● **WORK TASK**
If a line of the records contains the string "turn", copy it out.

Data extracted from a collection:
********
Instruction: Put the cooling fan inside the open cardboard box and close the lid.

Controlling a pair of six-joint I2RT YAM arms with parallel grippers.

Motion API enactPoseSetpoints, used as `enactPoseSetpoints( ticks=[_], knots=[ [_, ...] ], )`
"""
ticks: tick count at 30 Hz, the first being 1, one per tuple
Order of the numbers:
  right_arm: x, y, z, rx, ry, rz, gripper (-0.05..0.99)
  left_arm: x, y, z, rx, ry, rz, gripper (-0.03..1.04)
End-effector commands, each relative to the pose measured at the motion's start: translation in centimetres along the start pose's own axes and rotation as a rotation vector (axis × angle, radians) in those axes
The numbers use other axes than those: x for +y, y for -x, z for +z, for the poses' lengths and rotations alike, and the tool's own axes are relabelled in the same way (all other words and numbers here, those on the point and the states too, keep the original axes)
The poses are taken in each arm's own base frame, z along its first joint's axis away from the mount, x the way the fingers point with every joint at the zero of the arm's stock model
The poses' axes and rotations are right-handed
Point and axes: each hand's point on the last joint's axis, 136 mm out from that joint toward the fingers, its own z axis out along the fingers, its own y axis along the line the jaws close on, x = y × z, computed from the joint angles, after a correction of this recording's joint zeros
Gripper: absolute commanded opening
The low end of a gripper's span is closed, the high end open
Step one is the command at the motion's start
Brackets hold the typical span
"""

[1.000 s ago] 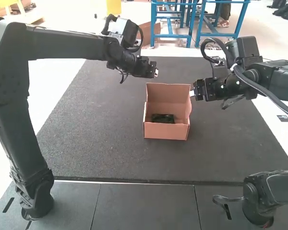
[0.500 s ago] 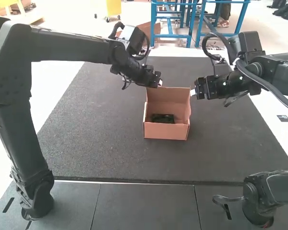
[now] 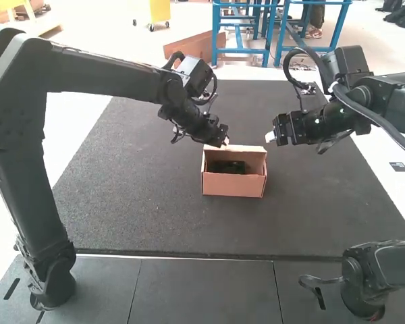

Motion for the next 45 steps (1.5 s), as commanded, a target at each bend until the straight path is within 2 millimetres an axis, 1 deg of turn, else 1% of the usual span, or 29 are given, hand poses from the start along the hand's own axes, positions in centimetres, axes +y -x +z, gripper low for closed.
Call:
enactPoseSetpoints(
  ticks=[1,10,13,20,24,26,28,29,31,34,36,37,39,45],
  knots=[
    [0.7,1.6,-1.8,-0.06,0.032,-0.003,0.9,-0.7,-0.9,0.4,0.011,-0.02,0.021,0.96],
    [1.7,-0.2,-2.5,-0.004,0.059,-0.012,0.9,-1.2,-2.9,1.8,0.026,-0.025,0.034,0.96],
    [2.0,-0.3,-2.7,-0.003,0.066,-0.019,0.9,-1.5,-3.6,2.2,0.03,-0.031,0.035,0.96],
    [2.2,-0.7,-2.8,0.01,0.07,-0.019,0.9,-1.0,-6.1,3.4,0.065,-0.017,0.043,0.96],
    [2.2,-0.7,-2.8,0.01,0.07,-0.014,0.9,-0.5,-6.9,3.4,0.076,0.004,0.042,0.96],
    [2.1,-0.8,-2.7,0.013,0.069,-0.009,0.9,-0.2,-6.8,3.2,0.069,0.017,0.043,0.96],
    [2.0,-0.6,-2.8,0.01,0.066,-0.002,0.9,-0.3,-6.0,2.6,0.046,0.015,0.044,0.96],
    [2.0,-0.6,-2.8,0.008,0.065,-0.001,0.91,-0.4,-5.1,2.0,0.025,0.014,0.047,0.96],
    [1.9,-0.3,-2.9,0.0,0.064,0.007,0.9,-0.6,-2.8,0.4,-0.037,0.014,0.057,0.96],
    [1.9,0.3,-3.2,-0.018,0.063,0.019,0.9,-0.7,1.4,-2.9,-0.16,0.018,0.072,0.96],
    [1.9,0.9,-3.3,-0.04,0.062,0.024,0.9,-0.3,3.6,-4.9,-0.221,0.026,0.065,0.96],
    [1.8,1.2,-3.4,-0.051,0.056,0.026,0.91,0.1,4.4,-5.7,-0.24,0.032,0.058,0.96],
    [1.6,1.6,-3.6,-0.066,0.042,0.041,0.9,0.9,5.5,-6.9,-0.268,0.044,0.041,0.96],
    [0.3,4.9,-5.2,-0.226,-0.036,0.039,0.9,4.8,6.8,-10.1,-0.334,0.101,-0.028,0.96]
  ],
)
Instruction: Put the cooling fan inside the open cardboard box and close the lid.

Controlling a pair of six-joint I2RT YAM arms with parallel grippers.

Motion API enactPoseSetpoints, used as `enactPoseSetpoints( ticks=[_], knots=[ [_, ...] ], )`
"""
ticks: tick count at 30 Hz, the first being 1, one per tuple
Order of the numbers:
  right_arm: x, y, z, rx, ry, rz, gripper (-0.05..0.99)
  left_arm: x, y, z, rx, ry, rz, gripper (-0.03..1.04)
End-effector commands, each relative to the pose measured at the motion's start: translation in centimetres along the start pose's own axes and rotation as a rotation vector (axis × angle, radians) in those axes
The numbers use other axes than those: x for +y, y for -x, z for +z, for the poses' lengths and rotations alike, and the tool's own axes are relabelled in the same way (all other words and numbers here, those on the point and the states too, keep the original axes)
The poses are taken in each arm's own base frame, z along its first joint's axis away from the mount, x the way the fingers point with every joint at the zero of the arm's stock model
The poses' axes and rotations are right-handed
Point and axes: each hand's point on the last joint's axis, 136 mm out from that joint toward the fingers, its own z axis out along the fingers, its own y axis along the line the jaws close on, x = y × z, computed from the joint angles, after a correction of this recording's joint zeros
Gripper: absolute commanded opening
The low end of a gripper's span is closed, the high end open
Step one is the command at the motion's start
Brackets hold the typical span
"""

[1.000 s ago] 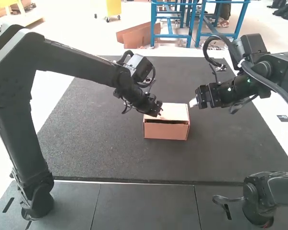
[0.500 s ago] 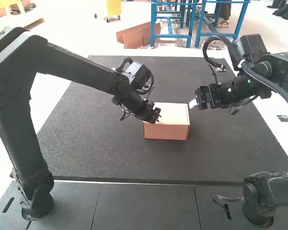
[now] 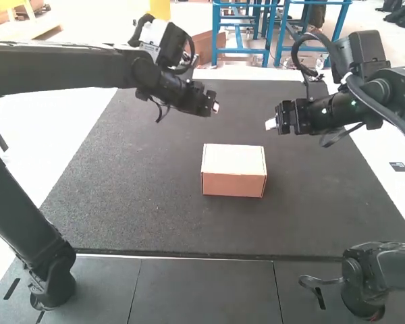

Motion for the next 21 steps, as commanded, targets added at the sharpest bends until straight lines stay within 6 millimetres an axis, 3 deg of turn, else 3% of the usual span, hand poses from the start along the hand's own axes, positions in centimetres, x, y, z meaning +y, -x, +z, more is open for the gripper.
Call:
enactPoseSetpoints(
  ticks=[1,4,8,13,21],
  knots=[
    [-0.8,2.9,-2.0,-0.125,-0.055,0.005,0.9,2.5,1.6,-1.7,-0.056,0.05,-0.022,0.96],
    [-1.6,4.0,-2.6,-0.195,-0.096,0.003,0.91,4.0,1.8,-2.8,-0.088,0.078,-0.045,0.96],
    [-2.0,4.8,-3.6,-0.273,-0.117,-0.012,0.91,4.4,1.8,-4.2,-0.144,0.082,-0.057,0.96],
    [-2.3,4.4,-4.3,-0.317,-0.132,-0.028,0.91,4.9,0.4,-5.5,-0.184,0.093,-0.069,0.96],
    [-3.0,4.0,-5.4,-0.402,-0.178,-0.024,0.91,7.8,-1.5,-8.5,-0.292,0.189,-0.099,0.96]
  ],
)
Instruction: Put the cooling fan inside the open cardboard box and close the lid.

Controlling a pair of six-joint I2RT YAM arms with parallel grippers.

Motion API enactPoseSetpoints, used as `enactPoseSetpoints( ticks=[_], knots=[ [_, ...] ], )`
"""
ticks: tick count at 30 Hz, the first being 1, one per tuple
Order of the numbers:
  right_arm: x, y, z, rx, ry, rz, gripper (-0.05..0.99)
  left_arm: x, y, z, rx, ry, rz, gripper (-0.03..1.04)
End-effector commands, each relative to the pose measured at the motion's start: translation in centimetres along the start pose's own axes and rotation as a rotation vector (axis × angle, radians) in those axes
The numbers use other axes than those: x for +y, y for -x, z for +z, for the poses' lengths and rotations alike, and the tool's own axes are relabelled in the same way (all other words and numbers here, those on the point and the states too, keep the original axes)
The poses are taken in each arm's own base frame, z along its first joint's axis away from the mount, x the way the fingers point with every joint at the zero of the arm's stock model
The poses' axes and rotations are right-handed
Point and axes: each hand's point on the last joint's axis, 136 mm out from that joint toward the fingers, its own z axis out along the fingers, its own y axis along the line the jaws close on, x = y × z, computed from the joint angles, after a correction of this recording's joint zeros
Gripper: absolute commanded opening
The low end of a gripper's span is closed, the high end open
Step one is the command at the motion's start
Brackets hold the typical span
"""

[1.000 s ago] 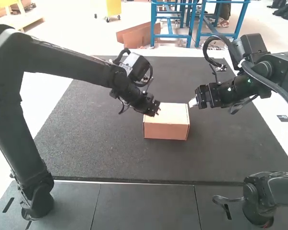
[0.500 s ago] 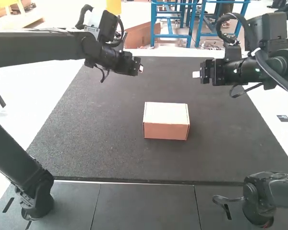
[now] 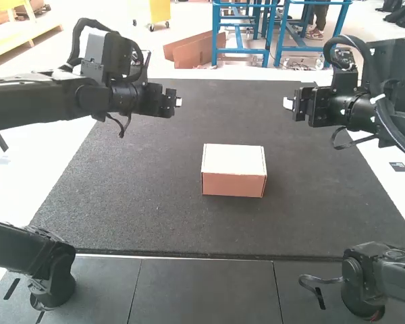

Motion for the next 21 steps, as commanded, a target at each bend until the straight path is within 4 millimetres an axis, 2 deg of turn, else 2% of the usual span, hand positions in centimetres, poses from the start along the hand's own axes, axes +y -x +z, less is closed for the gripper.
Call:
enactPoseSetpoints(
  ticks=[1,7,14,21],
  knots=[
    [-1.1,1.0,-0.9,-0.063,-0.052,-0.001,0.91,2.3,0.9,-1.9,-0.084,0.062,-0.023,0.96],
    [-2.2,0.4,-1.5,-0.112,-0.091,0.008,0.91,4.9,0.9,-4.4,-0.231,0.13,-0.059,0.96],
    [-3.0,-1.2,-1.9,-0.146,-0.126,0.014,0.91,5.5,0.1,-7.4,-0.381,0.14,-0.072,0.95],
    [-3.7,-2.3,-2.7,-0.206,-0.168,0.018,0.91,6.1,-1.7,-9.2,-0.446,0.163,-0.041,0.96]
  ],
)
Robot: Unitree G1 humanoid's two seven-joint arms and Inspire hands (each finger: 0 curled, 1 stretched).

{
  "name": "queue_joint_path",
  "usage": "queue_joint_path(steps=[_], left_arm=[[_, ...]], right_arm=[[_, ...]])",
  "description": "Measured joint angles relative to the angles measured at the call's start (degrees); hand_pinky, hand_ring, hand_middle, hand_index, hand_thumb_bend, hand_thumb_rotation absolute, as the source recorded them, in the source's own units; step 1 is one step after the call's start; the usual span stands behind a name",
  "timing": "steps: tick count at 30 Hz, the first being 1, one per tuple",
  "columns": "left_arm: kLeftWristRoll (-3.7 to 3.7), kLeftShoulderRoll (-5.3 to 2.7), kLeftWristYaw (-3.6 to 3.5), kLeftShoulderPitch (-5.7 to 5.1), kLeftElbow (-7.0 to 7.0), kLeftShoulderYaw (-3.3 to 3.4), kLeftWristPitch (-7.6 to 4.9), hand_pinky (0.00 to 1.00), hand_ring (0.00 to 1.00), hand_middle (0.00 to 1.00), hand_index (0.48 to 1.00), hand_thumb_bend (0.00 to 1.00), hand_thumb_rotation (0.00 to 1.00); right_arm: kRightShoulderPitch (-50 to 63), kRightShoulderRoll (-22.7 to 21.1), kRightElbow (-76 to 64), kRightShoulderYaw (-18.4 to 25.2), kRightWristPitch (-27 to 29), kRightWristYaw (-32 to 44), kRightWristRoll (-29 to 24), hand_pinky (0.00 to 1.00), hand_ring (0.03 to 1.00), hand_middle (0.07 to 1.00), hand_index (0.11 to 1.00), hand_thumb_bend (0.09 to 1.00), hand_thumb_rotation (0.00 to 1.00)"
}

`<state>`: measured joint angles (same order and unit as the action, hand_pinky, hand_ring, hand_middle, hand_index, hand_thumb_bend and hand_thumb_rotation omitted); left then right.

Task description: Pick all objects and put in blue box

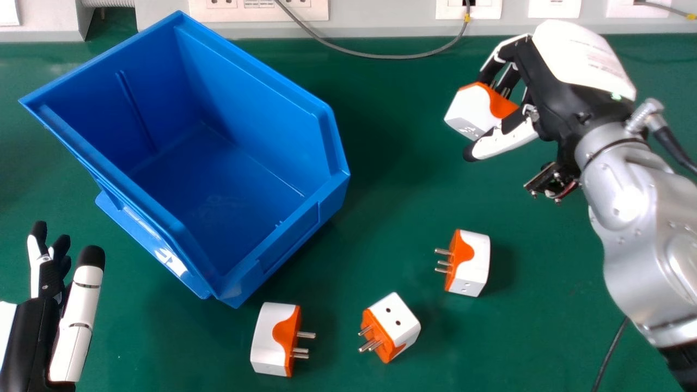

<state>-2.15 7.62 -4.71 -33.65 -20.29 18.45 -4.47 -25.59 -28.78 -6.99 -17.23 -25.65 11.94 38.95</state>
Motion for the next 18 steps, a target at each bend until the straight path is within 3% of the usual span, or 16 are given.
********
● **ANSWER**
Motion for the next 45 steps (1.5 s), as commanded, a target at each bend until the straight path is within 2 millimetres an axis, 1 deg of turn, else 1% of the usual span, or 29 are given, hand poses from the start along the hand's own axes, positions in centimetres, axes +y -x +z, gripper low for closed.
Motion for the next 21 steps, as commanded, targets added at the sharpest bends until straight lines stay within 6 millimetres an axis, 3 deg of turn, else 3% of the usual span, hand poses from the start along the hand's own axes, positions in centimetres, x, y, z meaning +y, -x, +z, more is open for the gripper.
Motion for the next 21 steps, as commanded, a target at each bend until the straight path is within 4 millimetres an axis, 2 deg of turn, else 2% of the usual span, hand positions in centimetres, poses from the start along the hand's own axes, axes +y -x +z, less is closed for the gripper.

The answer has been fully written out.